HACKER Q&A
📣 dbnewbie

120M rows Postgres – how can I speed up queries?


The table is flat (no related), but many queries we make (including aggregates) take hundreds of milliseconds.

Forgetting the specific queries for a moment (basically all queries in this table are relatively slow):

How would you handle such a scenario? Shard the database?


  👤 rapphil Accepted Answer ✓
Have you checked if you are using the correct settings in order to extract the max from your hardware?

https://pgtune.leopard.in.ua/#/

Are you monitoring your machine to check if it is not starving on cpu?

Re the queries, we have been using pgbadger to collect metrics about the usage of the dB and the slowest queries by type. This is helpful as it guides where you should put your efforts.

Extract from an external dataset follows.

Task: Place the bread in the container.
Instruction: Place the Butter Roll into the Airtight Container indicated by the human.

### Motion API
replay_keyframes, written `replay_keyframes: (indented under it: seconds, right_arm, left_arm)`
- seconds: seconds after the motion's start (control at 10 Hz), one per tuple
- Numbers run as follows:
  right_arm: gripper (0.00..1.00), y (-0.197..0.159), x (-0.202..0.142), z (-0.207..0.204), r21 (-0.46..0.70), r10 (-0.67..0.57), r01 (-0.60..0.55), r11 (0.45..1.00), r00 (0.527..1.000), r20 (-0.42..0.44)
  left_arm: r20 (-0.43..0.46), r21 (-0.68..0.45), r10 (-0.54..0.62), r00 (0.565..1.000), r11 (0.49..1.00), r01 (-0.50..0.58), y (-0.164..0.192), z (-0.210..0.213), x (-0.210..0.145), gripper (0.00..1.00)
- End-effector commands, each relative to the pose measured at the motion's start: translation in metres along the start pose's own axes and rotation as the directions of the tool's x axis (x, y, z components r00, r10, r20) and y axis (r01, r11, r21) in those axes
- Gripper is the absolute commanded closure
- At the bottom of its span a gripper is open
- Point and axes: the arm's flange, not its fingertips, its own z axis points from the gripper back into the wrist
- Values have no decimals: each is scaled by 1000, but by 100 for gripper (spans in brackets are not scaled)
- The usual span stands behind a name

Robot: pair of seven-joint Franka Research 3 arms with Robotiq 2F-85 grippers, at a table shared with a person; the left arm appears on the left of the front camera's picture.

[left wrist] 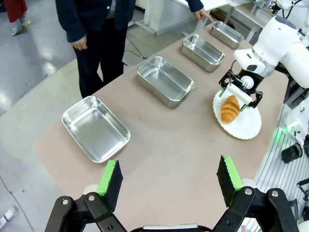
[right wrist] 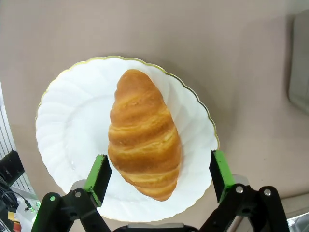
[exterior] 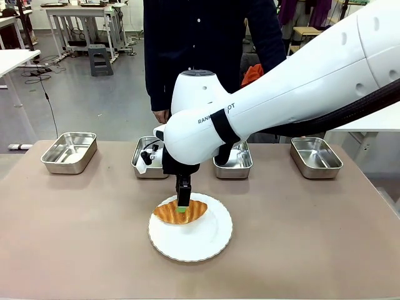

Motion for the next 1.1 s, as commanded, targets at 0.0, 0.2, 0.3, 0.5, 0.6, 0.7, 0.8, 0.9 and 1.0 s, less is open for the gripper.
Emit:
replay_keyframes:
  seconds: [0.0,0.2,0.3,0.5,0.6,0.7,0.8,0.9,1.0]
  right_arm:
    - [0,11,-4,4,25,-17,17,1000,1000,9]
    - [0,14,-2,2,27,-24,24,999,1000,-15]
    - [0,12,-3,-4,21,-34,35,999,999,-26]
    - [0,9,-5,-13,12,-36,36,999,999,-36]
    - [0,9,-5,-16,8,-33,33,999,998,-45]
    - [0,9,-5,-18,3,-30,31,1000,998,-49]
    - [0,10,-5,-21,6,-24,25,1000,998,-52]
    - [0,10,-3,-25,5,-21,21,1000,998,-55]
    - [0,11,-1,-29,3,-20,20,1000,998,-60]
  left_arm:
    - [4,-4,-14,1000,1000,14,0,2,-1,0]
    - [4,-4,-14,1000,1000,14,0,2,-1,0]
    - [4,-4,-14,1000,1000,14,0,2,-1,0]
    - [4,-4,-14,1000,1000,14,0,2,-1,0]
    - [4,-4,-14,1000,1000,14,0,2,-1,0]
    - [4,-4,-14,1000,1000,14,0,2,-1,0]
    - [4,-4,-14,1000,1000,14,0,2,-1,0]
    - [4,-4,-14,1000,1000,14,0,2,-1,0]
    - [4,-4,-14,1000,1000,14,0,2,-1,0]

https://github.com/darold/pgbadger/blob/master/README.md

This is very good ref about scaling Postgres.

https://pyvideo.org/pycon-ca-2017/postgres-at-any-scale.html


👤 ezekg
Check out https://www.pgmustard.com/ if you haven't already. It has helped me optimize queries as much as possible when querying large datasets.

👤 xq3000
There is not a lot of specific details here but have you already tried and exhausted things like analyzing execution plans, index optimizations, index encoding, value encoding, denormalization, read replicas, and [front] caching?

👤 gigatexal
Have you thought about materialized views that pre-aggregate your queries and then updating those views with triggers? I got this idea from a forum so it’s not mine but it works.

Sharding by month or other bucket of time could help.

We have a very similar situation except it’s billions of rows. One benefit is it’s a bit denormalized in that we store the meat of our data in a hstore field


👤 lastofus
From my experience 7+ years ago, I saw an order of magnitude difference running Postgres on higher end bare metal hardware (think $6k rack mounted server w/ nice RAID controller) vs a supposed high end AWS VM w/ an EBS volume. That was testing with spinny disks before SSDs were the norm, but if you are on a cloud VM, it's probably worth investigating.

👤 usgroup
Use c_store fdw to store your data in columns and marvel at the 10x performance improvement without indexes.